The Fourth Arabic Natural Language Processing Workshop

(WANLP 2019)

co-located with ACL 2019, Florence, Italy, July 28-Aug 2, 2019

Workshop Description

Arabic is a challenging language for the field of computational linguistics. This is due to many factors including its complex and rich morphology, its high degree of ambiguity as well as the presence of a number of dialects that vary quite widely. Arabic is also a language with important geopolitical connections. It is spoken by over 400 million people in countries with varying degrees of prosperity and stability. It is the primary language of the latest world refugee problem affecting the Middle East and Europe. The opportunities that are made possible by working on this language and its dialects cannot be underestimated in their consequence on the Arab World, the Mediterranean Region and the rest of the World.

There has been a lot of progress in the last 20 years in the area of Arabic Natural Language Processing (NLP). Many Arabic NLP (or Arabic NLP-related) workshops and conferences have taken place, both in the Arab World and in association with international conferences. Examples include the following:

    • The First, Second and Third Arabic Natural Language Processing Workshop at EMNLP 2014, ACL 2015 and EACL 2017, respectively.
    • The First, Second, and Third Workshops on Arabic Corpora and Processing Tools at LREC 2014, LREC 2016, and LREC 2018, respectively.
    • The conference on Arabic Language Resources and Tools (MEDAR-2009, NEMLAR-2004).
    • The workshop on Computational Approaches to Semitic Languages (LREC 2010, EACL 2009, ACL 2007, ACL 2005, ACL 2002, ACL 1998).
    • The workshop on Computational Approaches to Arabic Script-based Languages (MTSummit XII 2009, LSA 2007, COLING 2004).
    • The International Symposium on Computer and Arabic Language (ISCAL 2009, ISCAL 2007)

This workshop follows in the footsteps of these efforts to provide a forum for researchers to share and discuss their ongoing work. This workshop is timely given the continued rise in research projects focusing on Arabic NLP.

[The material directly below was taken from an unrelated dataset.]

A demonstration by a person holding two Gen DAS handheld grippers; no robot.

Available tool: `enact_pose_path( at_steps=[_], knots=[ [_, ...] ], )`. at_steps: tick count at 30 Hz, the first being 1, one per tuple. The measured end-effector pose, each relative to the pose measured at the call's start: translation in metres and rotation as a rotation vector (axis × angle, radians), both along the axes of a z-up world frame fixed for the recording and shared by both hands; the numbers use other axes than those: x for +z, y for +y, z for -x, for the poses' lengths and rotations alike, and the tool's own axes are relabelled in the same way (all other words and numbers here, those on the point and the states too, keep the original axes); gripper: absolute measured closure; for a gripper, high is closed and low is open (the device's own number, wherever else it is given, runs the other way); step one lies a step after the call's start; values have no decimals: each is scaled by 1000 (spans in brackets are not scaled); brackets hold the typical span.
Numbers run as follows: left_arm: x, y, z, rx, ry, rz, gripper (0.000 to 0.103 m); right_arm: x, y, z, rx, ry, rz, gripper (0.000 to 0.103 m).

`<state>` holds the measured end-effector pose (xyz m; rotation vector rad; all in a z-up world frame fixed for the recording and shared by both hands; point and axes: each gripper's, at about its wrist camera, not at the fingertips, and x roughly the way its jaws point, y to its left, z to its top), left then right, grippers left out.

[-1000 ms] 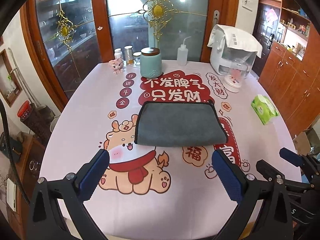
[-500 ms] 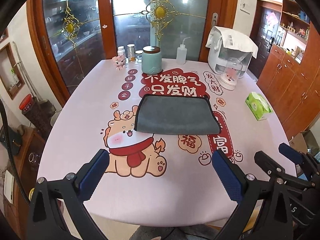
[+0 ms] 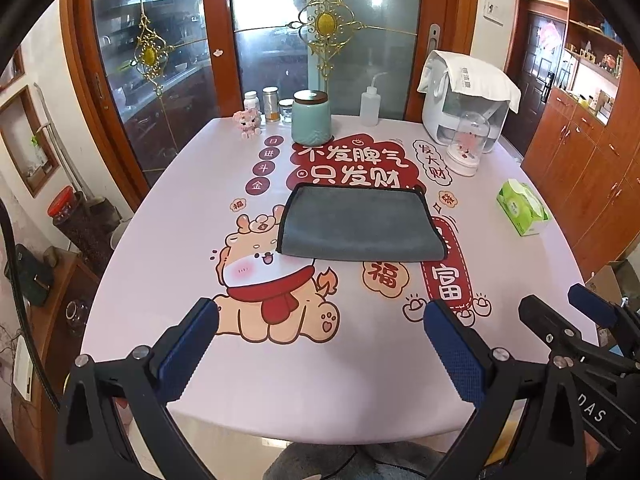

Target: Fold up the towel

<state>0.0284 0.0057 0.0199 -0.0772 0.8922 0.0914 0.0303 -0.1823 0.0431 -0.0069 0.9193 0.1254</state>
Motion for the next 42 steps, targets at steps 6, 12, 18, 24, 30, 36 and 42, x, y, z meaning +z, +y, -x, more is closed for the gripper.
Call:
enact_pose_path(
  at_steps=[6,12,18,24,30,36,42],
  knots=[
    [-6,-1,-1,-2,27,11,1,0,-1,2,-13,0,2,28],
    [-9,-3,-1,-10,37,5,1,0,-1,5,-28,-4,11,28],
    [-10,-5,-1,-8,23,-13,1,1,0,6,-34,-12,15,28],
    [-10,-8,0,-16,18,-28,1,1,0,6,-32,-9,13,28],
    [-10,-8,0,-14,18,-28,1,0,4,6,-22,-5,15,28],
    [-11,-7,0,-15,20,-26,1,-3,5,5,-19,3,15,28],
    [-12,-6,2,-13,23,-22,1,-4,5,4,-19,6,16,28]
  ],
)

We invite submissions on topics that include, but are not limited to, the following:

    • Basic core technologies: morphological analysis, disambiguation, tokenization, POS tagging, named entity detection, chunking, parsing, semantic role labeling, sentiment analysis, Arabic dialect modeling, etc.
    • Applications: machine translation, speech recognition, speech synthesis, optical character recognition, pedagogy, assistive technologies, social media, etc.
    • Resources: dictionaries, annotated data, corpus, etc.

Submissions may include work in progress as well as finished work. Submissions must have a clear focus on specific issues pertaining to the Arabic language whether it is standard Arabic, dialectal, or mixed. Papers on other languages sharing problems faced by Arabic NLP researchers such as Semitic languages or languages using Arabic script are welcome. Additionally, papers on efforts using Arabic resources but targeting other languages are also welcome. Descriptions of commercial systems are welcome, but authors should be willing to discuss the details of their work.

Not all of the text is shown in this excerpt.